Banpu is aiming to reduce the proportion of revenue it generates from coal from around two-thirds now to 50% by 2025, according to CEO Somruedee Chaimongkol. It will replace those earnings with a mixture of natural gas production and power generation, as well as green technologies including solar and carbon capture, she said.
"This is a good time for us to speed up our transformation process," Somruedee said in an interview with Suttinee Yuvejwattana for news agency Bloomberg.
"We expect coal prices to remain high through next year, which will help maintain our strong cash flow. We will use this strength to invest in greener businesses in bigger scale."
The dirtiest fossil fuel is enjoying a revival after shortages in China last year saw the government encourage more mining and Russia's invasion of Ukraine pushed up energy prices across the board. That's threatening to slow the pace of decarbonization in many economies, but is a boon for miners like Banpu, which saw a sixfold jump in profit in the first quarter from a year earlier.
The Thai company is planning $1.3 billion of capital expenditure this year, with $750 million of that going on a deal to buy natural gas assets in Texas from Exxon Mobil Corp. that's expected to be concluded this month. Those assets will be added to its American unit, BKV Corp., which the company is planning to list in the US, Somruedee said.
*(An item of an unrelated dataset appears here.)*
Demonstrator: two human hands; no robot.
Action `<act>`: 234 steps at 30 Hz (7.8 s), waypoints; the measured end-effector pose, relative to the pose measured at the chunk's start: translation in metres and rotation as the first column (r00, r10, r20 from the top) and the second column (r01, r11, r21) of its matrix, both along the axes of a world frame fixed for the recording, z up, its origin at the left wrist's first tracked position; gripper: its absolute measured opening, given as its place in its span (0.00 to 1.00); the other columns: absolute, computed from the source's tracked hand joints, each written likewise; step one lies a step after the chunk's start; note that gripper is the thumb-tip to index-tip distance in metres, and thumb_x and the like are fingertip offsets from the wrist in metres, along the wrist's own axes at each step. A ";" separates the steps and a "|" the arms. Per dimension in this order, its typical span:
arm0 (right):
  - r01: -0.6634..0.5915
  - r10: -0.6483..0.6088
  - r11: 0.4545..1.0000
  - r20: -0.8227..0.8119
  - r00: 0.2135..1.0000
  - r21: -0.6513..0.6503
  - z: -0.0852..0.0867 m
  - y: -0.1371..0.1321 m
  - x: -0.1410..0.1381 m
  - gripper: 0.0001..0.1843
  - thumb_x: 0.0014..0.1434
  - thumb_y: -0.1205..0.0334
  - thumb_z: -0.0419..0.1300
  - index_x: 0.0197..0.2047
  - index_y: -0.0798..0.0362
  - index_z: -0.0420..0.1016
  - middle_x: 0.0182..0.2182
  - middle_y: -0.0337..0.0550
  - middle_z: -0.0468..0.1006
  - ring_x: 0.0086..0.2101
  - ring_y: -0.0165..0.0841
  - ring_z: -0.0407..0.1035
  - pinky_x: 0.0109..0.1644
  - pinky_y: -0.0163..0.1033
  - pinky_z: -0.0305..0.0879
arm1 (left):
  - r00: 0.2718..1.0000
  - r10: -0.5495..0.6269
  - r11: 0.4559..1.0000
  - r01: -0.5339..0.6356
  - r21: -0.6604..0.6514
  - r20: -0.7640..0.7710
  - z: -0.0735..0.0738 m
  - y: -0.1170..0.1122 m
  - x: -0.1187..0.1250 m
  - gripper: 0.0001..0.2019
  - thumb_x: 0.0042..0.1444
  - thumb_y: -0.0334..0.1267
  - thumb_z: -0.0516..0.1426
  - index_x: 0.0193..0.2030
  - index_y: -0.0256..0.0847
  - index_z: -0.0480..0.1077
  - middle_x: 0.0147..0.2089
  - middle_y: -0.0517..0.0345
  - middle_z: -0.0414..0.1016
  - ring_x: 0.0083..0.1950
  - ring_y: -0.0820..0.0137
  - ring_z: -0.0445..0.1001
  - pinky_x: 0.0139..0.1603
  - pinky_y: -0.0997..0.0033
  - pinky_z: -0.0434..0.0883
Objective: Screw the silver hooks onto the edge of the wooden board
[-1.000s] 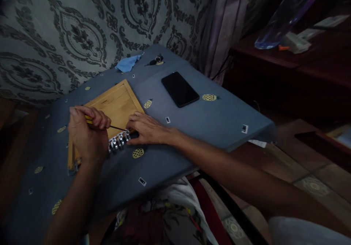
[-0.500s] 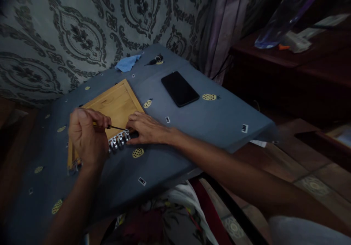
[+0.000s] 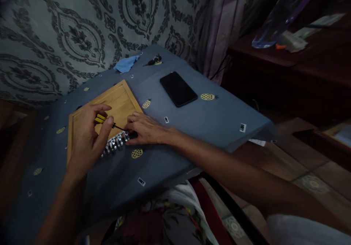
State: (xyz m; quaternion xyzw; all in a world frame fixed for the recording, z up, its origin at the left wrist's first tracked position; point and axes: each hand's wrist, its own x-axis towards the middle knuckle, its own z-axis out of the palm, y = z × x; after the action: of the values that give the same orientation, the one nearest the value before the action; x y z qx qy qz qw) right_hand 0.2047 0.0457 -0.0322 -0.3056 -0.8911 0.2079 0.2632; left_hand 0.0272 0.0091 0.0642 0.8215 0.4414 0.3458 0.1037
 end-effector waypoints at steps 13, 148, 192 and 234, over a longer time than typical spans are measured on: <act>0.019 -0.019 1.000 -0.011 1.000 0.002 -0.001 0.000 0.000 0.20 0.60 0.50 0.72 0.48 0.57 0.81 0.41 0.48 0.75 0.44 0.41 0.67 0.49 0.44 0.64 | 0.963 -0.002 0.992 0.036 -0.120 0.269 -0.004 0.011 -0.016 0.14 0.60 0.40 0.66 0.52 0.44 0.74 0.44 0.55 0.82 0.45 0.67 0.82 0.49 0.69 0.79; -0.026 0.022 1.000 -0.441 0.897 -0.003 0.067 -0.001 -0.008 0.18 0.73 0.55 0.57 0.63 0.45 0.75 0.53 0.47 0.78 0.55 0.39 0.71 0.62 0.52 0.68 | 0.960 -0.001 0.991 -0.037 0.130 0.281 -0.041 0.008 -0.022 0.09 0.66 0.39 0.61 0.51 0.45 0.69 0.43 0.60 0.81 0.42 0.70 0.83 0.43 0.70 0.79; 0.041 -0.349 0.880 -0.586 0.732 -0.474 0.057 -0.003 -0.013 0.23 0.52 0.43 0.75 0.33 0.52 0.74 0.33 0.39 0.82 0.21 0.23 0.65 0.21 0.31 0.65 | 0.883 -0.007 0.970 -0.108 -0.216 -0.469 -0.059 -0.003 -0.032 0.20 0.60 0.53 0.66 0.49 0.39 0.78 0.50 0.51 0.78 0.55 0.55 0.72 0.58 0.52 0.68; 0.187 -0.403 0.906 -0.643 0.651 -0.379 0.040 -0.009 -0.020 0.21 0.57 0.42 0.71 0.34 0.49 0.73 0.26 0.35 0.74 0.23 0.28 0.68 0.30 0.38 0.70 | 0.855 -0.005 0.975 -0.111 -0.191 -0.519 -0.043 -0.003 -0.058 0.28 0.55 0.65 0.64 0.47 0.41 0.73 0.49 0.51 0.75 0.54 0.54 0.70 0.54 0.56 0.65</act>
State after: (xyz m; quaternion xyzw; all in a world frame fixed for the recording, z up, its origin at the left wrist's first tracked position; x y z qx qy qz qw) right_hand 0.1849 0.0365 0.0076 -0.3780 -0.6191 0.3862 0.5698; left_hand -0.0304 0.0060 0.0207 0.8555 0.5101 0.0660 0.0595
Banpu will look to invest $800 million to $1.3 billion per year through 2025 to expand its gas and green portfolio, she said. The company — which currently has solar plants in China, Japan, Australia and Vietnam — will also look at opportunities in floating and rooftop solar, as well as gas-fired power plants and pipelines, according to Somruedee.
She did not specify how much of the target of 50% of revenue coming from non-coal assets would be from renewables and what proportion would be from gas. Somruedee also said that while Banpu expects to see its coal portfolio shrinking over the longer term, the 2025 goal would be tough to reach.
"It will be challenging to reach the target amid high coal prices," she said in the Thursday interview. "We can't just exit the coal business now. What we are trying to do is phase down."